Source: gancheva (Pixabay)

Veterans’ Tales by Vassar Bushmills

(Reprinted from “Bearing Arms.com”, Mar 23, 2019, Author: Tom Knighton)

If there’s one phrase that’s ubiquitous throughout the firearm community, it may well be the words “Molon Labe.”

The phrase adorns stickers, rifles, and more than a few tattoos among the pro-gun crowd. However, it also seems that a number of people aren’t really familiar with the history of the phrase nor what it represents.

To get to the origins, we have to go a little ways back in history. In particular, back to 480 BC.
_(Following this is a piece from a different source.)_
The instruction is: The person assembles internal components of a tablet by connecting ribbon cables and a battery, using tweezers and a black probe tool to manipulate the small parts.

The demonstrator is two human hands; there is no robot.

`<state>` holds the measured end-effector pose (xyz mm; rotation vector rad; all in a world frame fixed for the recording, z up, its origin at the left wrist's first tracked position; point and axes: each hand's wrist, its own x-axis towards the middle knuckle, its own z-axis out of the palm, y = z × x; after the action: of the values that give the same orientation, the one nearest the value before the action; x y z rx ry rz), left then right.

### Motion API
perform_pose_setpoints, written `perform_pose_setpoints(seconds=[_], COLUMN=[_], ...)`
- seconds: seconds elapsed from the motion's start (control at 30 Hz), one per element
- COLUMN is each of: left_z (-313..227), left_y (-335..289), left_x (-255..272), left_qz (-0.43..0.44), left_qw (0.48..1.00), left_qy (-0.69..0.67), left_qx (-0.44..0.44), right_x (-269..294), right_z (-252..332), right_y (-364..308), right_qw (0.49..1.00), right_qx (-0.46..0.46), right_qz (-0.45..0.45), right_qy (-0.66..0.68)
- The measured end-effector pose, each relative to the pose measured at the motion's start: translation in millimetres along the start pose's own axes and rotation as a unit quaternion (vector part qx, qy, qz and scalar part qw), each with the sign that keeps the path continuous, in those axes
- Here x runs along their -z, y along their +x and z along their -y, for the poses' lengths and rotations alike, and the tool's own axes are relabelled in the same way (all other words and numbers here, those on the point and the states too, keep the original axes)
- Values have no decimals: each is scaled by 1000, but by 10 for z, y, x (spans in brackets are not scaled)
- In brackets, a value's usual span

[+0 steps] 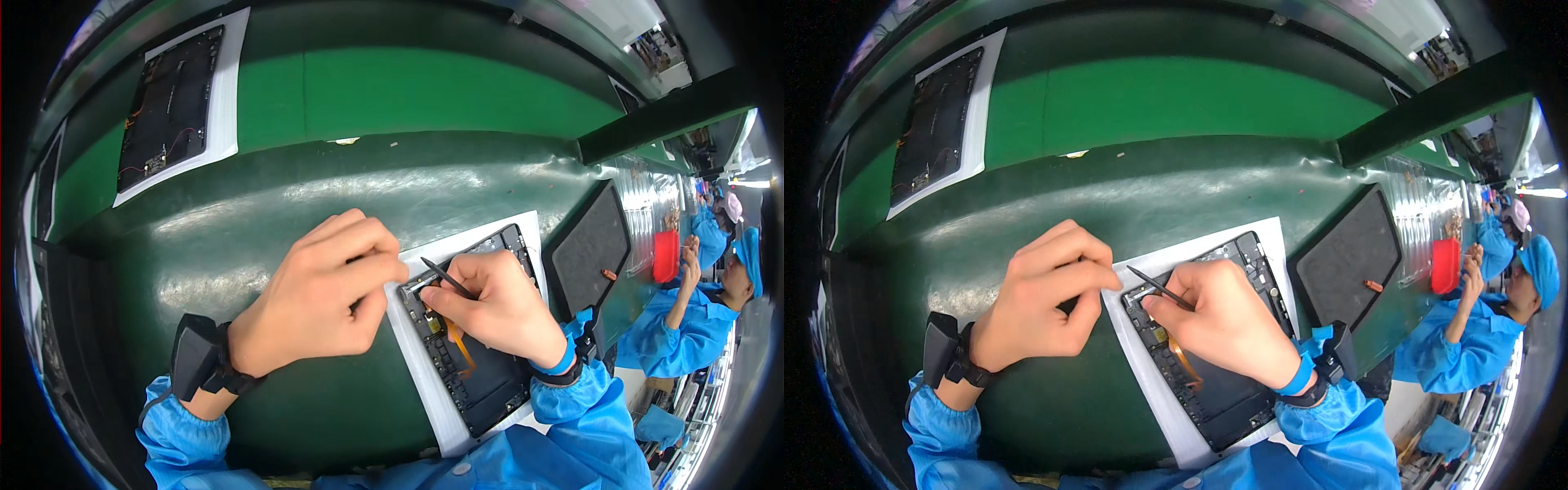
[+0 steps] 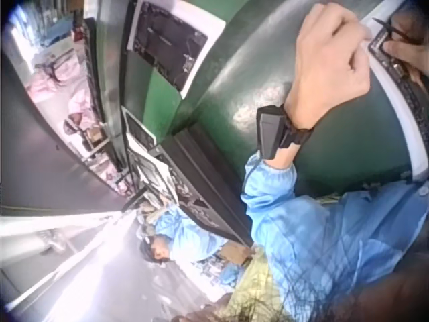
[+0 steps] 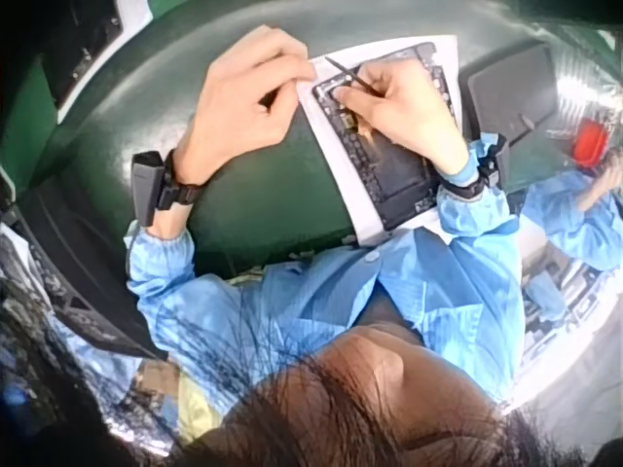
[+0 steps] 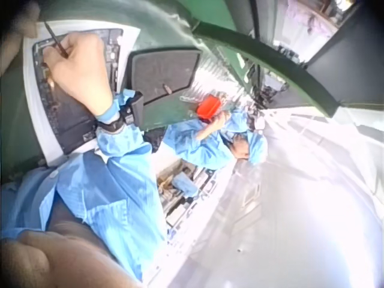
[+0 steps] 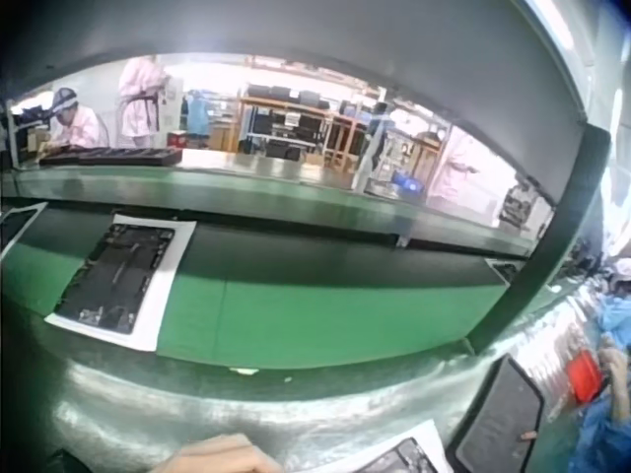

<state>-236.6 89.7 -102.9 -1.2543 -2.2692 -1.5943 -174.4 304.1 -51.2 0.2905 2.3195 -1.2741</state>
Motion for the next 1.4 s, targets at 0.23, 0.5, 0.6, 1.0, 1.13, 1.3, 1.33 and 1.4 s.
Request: perform_pose_setpoints(seconds=[0.23, 0.5, 0.6, 1.0, 1.13, 1.3, 1.33, 1.4], left_z=[13, 32, 25, -49, -88, -146, -139, -155], left_y=[-58, -50, -50, -88, -116, -79, -85, -113], left_x=[30, -7, -29, -70, -51, -21, -48, -87], left_qz=[48, 66, 73, 89, 143, 185, 178, 182], left_qw=[995, 992, 990, 982, 974, 964, 959, 952], left_qy=[57, 71, 78, 99, 118, 148, 172, 196], left_qx=[-68, -83, -89, -134, -129, -122, -137, -152], right_x=[-12, -19, -65, 94, 191, 28, 14, -20], right_z=[78, 45, -30, -120, -244, -316, -350, -438], right_y=[11, 61, 76, -187, -646, -739, -750, -766], right_qw=[1000, 999, 997, 993, 998, 995, 995, 995], right_qx=[28, 30, 80, 46, -25, -28, -30, 9], right_qz=[-7, 4, -16, -88, -40, 38, 36, 43], right_qy=[-13, 13, -10, -56, -34, 87, 94, 86])
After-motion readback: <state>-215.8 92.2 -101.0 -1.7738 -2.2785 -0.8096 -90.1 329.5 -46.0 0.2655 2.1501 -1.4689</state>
The origin of the phrase is intricately tied to the Battle of Thermopylae. There, the Persian king Xerxes wanted to invade Greece. Standing in his way was King Leonidas and 300 Spartans (and a number of Thespians and Thebans, though history often forgets them). Xerxes offered the Greeks their freedom and survival from the onslaught of his army which reportedly numbered in the millions.

When Xerxes ambassador told Leonidas this, the Spartan king is claimed to have answered, “Molon labe.”

The phrase means, “come and take them.”

When all was said and done, Leonidas was dead, as were his 300 Spartans, but tens of thousands of Xerxes troops were also slain. It was said to have been so bad that the Persians started to lose all taste for war[…]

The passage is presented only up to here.